Data records
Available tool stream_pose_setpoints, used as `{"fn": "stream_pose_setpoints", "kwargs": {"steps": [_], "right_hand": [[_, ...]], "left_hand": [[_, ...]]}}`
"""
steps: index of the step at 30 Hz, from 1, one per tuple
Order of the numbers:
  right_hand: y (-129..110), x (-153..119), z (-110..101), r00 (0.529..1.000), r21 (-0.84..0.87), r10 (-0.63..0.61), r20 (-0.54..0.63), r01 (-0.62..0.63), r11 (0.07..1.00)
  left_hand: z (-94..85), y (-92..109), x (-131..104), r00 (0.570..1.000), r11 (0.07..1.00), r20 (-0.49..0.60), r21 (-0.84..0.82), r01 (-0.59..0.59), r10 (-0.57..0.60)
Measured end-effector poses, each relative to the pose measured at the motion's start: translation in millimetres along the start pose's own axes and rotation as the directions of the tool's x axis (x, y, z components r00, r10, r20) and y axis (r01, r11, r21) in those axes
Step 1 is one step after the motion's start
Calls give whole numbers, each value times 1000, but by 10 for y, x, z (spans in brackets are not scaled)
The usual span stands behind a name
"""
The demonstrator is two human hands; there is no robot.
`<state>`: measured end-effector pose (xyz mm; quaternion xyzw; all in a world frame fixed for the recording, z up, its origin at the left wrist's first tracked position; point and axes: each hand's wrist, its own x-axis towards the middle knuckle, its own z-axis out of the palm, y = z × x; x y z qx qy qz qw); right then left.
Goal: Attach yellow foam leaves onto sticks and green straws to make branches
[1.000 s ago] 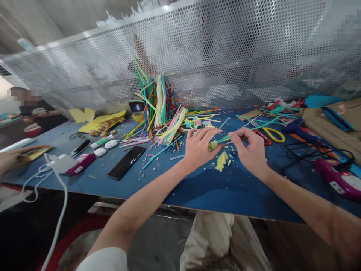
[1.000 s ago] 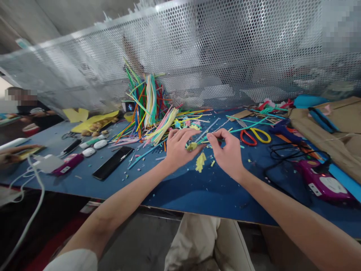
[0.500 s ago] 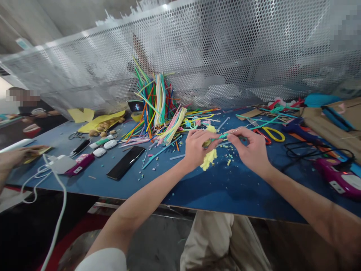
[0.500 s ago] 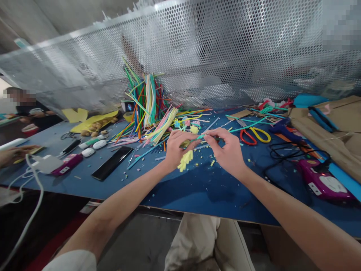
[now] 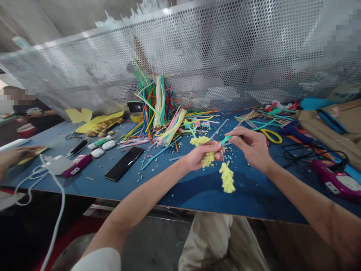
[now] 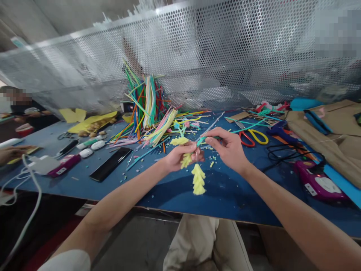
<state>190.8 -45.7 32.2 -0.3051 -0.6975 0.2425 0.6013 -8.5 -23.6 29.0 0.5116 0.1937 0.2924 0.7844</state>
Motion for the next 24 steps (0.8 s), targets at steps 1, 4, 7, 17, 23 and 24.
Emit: {"fn": "stream_pose_setpoints", "kwargs": {"steps": [1,4,7,17,23,24], "right_hand": [[-11,3,-1,1000,5,21,12,-21,1000],[-31,8,4,994,37,92,52,-94,995],[-25,8,18,988,76,150,35,-153,985],[-38,8,10,982,26,181,57,-183,983],[-49,15,13,979,-145,126,-159,-150,978],[-54,20,9,977,-178,112,-184,-145,973]], "left_hand": [[-5,-2,2,1000,1000,-19,6,0,0],[-12,-2,7,998,998,-61,67,-4,8],[-3,3,7,992,989,-108,137,-49,64],[40,-8,1,986,980,-140,188,-61,88],[-20,-40,65,976,934,-147,341,-104,162],[-32,-48,64,964,897,-165,426,-122,209]]}}
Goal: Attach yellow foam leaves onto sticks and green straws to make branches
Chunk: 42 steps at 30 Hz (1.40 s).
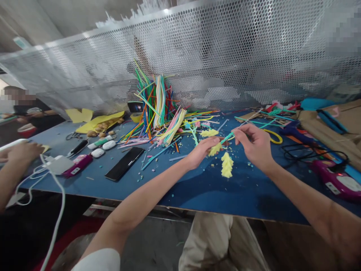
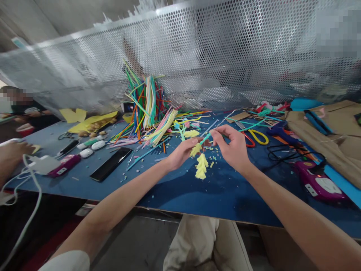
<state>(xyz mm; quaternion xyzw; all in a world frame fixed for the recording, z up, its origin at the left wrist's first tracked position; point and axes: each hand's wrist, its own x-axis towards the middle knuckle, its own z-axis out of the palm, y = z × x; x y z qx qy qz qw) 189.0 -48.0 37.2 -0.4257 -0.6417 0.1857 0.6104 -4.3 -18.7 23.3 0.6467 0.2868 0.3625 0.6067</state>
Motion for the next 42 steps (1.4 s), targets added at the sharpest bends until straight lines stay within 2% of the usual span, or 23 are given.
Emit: {"fn": "stream_pose_setpoints", "kwargs": {"steps": [2,3,5,7,8,10,14,17,20,23,25,27,28,30,32,33,34,36,38,42], "right_hand": [[-11,7,-7,999,-55,-19,-32,17,998],[-16,6,-8,999,-71,-26,-38,23,997],[-28,-8,1,999,-82,-32,-42,29,996],[-47,-40,23,999,-71,-25,-29,23,997],[-60,-62,39,1000,-61,-16,-16,15,998],[-91,-109,75,1000,-40,7,13,-7,999],[-140,-173,138,998,30,49,46,-50,998],[-133,-171,156,995,100,91,37,-94,991],[-104,-145,152,996,102,88,18,-89,991],[-84,-118,143,999,67,27,-20,-26,997],[-75,-100,137,999,63,-30,-30,32,998],[-62,-82,128,997,64,-77,-22,78,995],[-52,-74,121,995,63,-95,-15,96,993],[-25,-60,106,992,76,-128,7,127,989],[3,-52,89,986,117,-164,39,159,980],[13,-50,81,981,136,-184,60,174,975],[21,-50,75,976,150,-200,79,187,971],[23,-53,64,969,166,-224,103,205,965],[15,-55,58,966,172,-231,113,210,963],[-7,-51,47,964,166,-220,149,195,967]], "left_hand": [[-4,-15,-22,986,960,-91,256,-110,137],[0,-17,-41,963,899,-123,403,-174,241],[16,-8,-80,879,706,-121,650,-281,462],[34,9,-107,787,508,-55,791,-341,614],[41,17,-113,755,438,-27,828,-350,655],[45,30,-113,721,353,7,869,-348,693],[9,34,-94,670,275,19,903,-331,742],[-40,27,-92,657,251,30,910,-329,753],[-78,24,-97,647,259,21,906,-334,762],[-78,41,-96,640,315,-29,887,-338,768],[-57,66,-89,651,392,-71,845,-363,755],[-29,90,-77,685,517,-127,757,-400,717],[-18,98,-69,722,599,-156,687,-411,674],[-6,101,-55,838,790,-190,486,-373,512],[-11,88,-44,951,943,-147,237,-232,271],[-17,79,-41,985,984,-90,117,-137,148],[-26,70,-40,999,999,-21,9,-46,46],[-45,58,-40,992,984,103,-153,91,-76],[-64,54,-42,978,956,176,-247,156,-114],[-84,50,-28,973,941,183,-279,191,-143]]}}
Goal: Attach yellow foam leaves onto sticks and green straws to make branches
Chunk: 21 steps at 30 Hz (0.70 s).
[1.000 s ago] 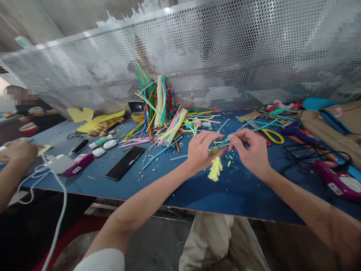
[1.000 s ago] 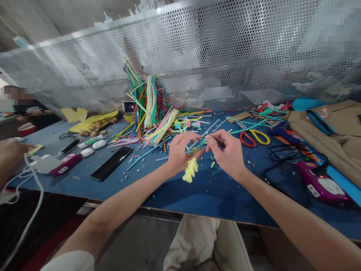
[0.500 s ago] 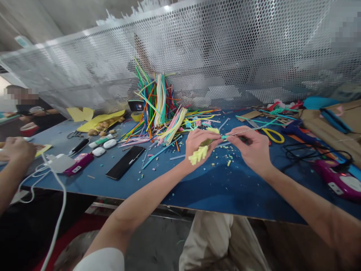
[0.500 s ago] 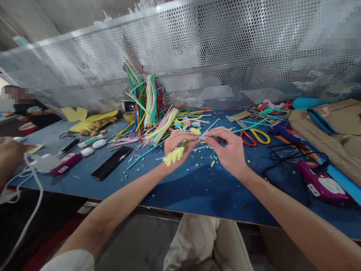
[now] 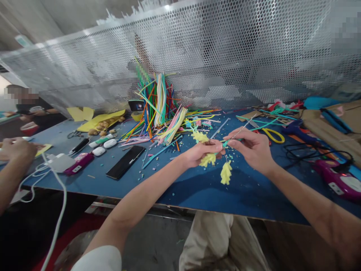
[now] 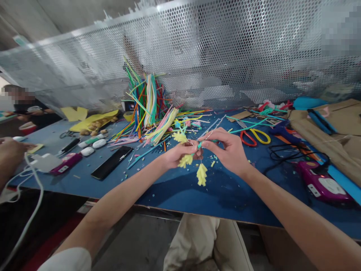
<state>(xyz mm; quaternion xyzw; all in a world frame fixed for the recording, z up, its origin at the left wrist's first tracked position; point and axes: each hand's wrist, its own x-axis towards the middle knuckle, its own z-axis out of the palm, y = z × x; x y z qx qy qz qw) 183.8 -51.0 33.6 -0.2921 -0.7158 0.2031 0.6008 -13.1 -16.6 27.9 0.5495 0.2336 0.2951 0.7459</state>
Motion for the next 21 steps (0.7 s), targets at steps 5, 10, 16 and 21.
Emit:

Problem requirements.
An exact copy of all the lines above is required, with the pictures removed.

Problem solution.
Available tool stream_pose_setpoints, used as `{"fn": "stream_pose_setpoints", "kwargs": {"steps": [_], "right_hand": [[_, ...]], "left_hand": [[_, ...]]}}`
"""
steps: index of the step at 30 Hz, from 1, one per tuple
Order of the numbers:
  right_hand: y (-129..110), x (-153..119), z (-110..101), r00 (0.529..1.000), r21 (-0.84..0.87), r10 (-0.63..0.61), r20 (-0.54..0.63), r01 (-0.62..0.63), r11 (0.07..1.00)
  left_hand: z (-94..85), y (-92..109), x (-131..104), r00 (0.570..1.000), r11 (0.07..1.00), r20 (-0.49..0.60), r21 (-0.84..0.82), r01 (-0.59..0.59), r10 (-0.57..0.60)
Measured end-effector poses, each relative to the pose measured at the motion's start: translation in millimetres along the start pose's own axes and rotation as the directions of the tool's x axis (x, y, z components r00, r10, r20) and y axis (r01, r11, r21) in those axes
Step 1 is one step after the motion's start
Calls give whole numbers, each value times 1000, but by 10 for y, x, z (spans in brackets are not scaled)
The usual span stands behind a name
"""
The demonstrator is two human hands; there is no robot.
`<state>`: measured end-effector pose (xyz mm; quaternion xyzw; all in a world frame fixed for the recording, z up, its origin at the left wrist's first tracked position; point and axes: each hand's wrist, its own x-axis towards the middle knuckle, its own z-axis out of the palm, y = z × x; x y z qx qy qz qw); right then left.
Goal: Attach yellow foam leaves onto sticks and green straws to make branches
[1.000 s ago] 
[1.000 s ago] 
[0.500 s ago] 
[0.500 s ago] 
[now] 
[now] 
<state>190.8 -45.7 32.2 -0.3051 -0.6975 0.2425 0.6013 -8.5 -23.6 29.0 0.5116 0.1937 0.2924 0.7844</state>
Motion for the next 24 steps (0.8 s), targets at steps 1, 4, 7, 17, 23 and 24.
Emit: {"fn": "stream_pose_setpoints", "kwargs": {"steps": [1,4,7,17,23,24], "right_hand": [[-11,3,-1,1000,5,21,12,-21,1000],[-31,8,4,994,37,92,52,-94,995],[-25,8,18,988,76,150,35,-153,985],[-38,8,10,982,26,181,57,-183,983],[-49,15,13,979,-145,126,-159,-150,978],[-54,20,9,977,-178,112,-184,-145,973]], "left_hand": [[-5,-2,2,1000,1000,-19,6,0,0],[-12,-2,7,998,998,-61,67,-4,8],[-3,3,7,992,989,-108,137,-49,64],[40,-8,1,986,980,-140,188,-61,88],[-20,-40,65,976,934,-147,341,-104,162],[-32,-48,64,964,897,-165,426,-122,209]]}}
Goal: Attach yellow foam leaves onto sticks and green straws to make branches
Chunk: 42 steps at 30 Hz (1.40 s).
<state>(xyz mm; quaternion xyzw; all in a world frame fixed for the recording, z up, its origin at the left wrist's first tracked position; point and axes: each hand's wrist, its own x-axis towards the middle knuckle, its own z-axis out of the palm, y = z × x; x y z qx qy qz qw) 189.0 -48.0 37.2 -0.4257 -0.6417 0.1857 0.6104 -4.3 -18.7 23.3 0.6467 0.2868 0.3625 0.6067</state>
Motion for the next 42 steps (1.4 s), targets added at the sharpest bends until straight lines stay within 2% of the usual span, or 23 are given.
Emit: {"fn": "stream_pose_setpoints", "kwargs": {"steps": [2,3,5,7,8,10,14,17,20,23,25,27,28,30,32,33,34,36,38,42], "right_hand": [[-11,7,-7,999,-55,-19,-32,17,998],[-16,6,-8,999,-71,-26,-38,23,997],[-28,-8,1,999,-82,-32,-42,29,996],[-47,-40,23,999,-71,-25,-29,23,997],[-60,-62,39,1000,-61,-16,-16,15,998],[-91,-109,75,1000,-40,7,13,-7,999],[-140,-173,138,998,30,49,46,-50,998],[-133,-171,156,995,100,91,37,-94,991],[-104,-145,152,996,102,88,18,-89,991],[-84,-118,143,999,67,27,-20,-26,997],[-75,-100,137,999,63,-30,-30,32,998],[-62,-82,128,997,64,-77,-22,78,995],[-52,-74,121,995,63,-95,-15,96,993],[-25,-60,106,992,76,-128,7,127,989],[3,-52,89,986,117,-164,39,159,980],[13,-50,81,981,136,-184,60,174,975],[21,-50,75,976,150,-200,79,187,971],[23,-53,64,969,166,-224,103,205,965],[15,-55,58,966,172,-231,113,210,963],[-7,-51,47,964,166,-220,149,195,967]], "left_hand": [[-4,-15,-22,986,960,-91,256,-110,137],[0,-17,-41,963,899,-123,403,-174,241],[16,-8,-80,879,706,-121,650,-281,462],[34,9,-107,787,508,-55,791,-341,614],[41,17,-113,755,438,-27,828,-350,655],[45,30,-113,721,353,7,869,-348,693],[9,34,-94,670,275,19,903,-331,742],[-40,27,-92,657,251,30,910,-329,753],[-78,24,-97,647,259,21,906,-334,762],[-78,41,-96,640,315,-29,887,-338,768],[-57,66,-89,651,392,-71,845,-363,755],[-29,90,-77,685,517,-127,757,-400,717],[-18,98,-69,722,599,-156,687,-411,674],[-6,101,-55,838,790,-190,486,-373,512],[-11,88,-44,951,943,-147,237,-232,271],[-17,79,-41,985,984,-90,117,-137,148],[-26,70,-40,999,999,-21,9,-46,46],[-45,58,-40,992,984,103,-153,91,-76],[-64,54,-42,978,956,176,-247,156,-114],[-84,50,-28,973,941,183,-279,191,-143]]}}
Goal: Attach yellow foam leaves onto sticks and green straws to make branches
Chunk: 21 steps at 30 Hz (0.70 s).
[1.000 s ago] 
[1.000 s ago] 
[0.500 s ago] 
[0.500 s ago] 
[now] 
[now] 
<state>(xyz mm; quaternion xyzw; all in a world frame fixed for the recording, z up, its origin at the left wrist's first tracked position; point and axes: each hand's wrist, its own x-axis towards the middle knuckle, its own z-axis out of the palm, y = z × x; x y z qx qy qz qw) 183.8 -51.0 33.6 -0.2921 -0.7158 0.2031 0.6008 -13.1 -16.6 27.9 0.5495 0.2336 0.2951 0.7459</state>
Motion for the next 21 steps (0.7 s), targets at steps 5, 10, 16 and 21.
Emit:

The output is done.